Un mauvais calcul pour les entreprises
Et tout cela pour quoi ? Rarement pour la reconnaissance en tout cas. Car le consultant devenu non rentable est inéluctablement poussé vers la sortie. Sans ménagement, ni égard pour son ancienneté et les services rendus. D’où un sentiment justifié de précarité permanente. « Tu rends compte, j’ai été en stage jusqu’à vingt-sept ans et à trente et un, je ne peux pas me projeter. Maintenant, on est considéré comme jeune de plus en plus vieux et comme vieux de plus en plus jeune », lâche l’un d’eux, désabusé. D’autant qu’à la porte, les jeunes diplômés se pressent encore pour prendre les places laissées vacantes par leurs aînés lessivés. Fut-ce sous le statut de stagiaire !

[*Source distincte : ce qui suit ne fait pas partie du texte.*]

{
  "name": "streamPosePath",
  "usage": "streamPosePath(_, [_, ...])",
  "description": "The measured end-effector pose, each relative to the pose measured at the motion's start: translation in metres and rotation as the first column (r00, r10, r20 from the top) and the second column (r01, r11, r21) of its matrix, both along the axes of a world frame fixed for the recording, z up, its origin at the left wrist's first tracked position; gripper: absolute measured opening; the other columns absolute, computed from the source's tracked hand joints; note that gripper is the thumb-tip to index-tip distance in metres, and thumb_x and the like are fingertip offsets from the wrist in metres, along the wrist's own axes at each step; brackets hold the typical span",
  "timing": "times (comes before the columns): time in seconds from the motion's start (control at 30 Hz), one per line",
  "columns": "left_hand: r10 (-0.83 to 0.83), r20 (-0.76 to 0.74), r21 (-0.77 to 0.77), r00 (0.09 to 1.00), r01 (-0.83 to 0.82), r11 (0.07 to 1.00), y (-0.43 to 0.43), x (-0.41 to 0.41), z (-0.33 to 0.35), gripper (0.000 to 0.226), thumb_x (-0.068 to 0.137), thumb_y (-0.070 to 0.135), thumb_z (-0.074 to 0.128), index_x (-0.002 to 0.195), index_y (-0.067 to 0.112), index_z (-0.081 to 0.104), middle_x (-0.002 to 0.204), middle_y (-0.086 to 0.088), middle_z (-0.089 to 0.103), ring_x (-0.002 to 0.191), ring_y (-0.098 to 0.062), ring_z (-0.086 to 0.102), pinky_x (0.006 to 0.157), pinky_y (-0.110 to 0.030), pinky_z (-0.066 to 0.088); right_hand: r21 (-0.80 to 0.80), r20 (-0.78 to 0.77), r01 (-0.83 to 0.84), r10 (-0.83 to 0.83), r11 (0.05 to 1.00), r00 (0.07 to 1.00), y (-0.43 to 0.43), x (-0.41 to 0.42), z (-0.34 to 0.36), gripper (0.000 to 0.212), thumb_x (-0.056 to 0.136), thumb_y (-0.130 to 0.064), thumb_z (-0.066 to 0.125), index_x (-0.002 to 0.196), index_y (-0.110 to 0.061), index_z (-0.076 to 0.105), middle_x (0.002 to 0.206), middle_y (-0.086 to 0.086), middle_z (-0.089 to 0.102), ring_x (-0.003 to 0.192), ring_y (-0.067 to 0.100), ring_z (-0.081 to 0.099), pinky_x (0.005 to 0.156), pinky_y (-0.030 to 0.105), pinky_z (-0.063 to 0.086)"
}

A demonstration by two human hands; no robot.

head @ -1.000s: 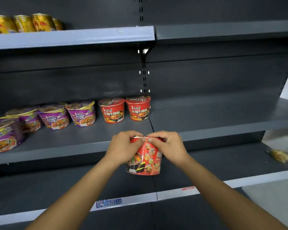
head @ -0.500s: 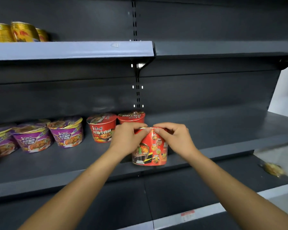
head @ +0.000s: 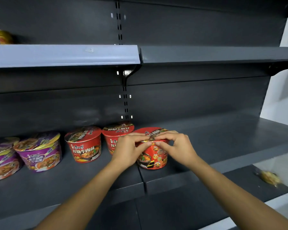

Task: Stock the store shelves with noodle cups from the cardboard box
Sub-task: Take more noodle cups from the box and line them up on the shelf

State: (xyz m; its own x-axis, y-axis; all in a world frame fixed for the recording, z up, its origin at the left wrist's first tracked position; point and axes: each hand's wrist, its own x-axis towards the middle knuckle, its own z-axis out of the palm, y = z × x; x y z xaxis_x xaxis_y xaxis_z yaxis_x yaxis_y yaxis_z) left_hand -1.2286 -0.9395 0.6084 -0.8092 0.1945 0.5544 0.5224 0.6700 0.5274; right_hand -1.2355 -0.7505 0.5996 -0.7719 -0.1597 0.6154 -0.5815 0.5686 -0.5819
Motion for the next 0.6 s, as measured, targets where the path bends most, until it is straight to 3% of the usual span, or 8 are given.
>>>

Mais pour combien de temps encore ? Et est-ce même un bon calcul économique ? « Ce qui devrait faire réfléchir les agences, c’est que les jeunes cadres filent leur démission de plus en plus vite. Un jeune diplômé sur trois quitte son premier emploi au cours des deux permières années. En démissionnant aussi tôt, ils ne laissent même pas le temps aux entrepreneurs de rentabiliser leur recrutement. » La désillusion des jeunes cadres a donc un coût. Celui de la démobilisation, du désengagement. Il pourrait demain prendre des formes plus violentes. Si j’étais chef d’entreprise, je lirais sans tarder l’ouvrage d’Alexandre des Isnards et Thomas Zuber. Pour savoir ce que pensent cachent vraiment les sourires qui s’affichent dans l’open space…
(1) Stratégies n° 1530, 29/01/09. (2) L’open space m’a tuer, par Alexandre des Isnards et Thomas Zuber, Editions Hachette, 2008, 211 p., 16,50 €.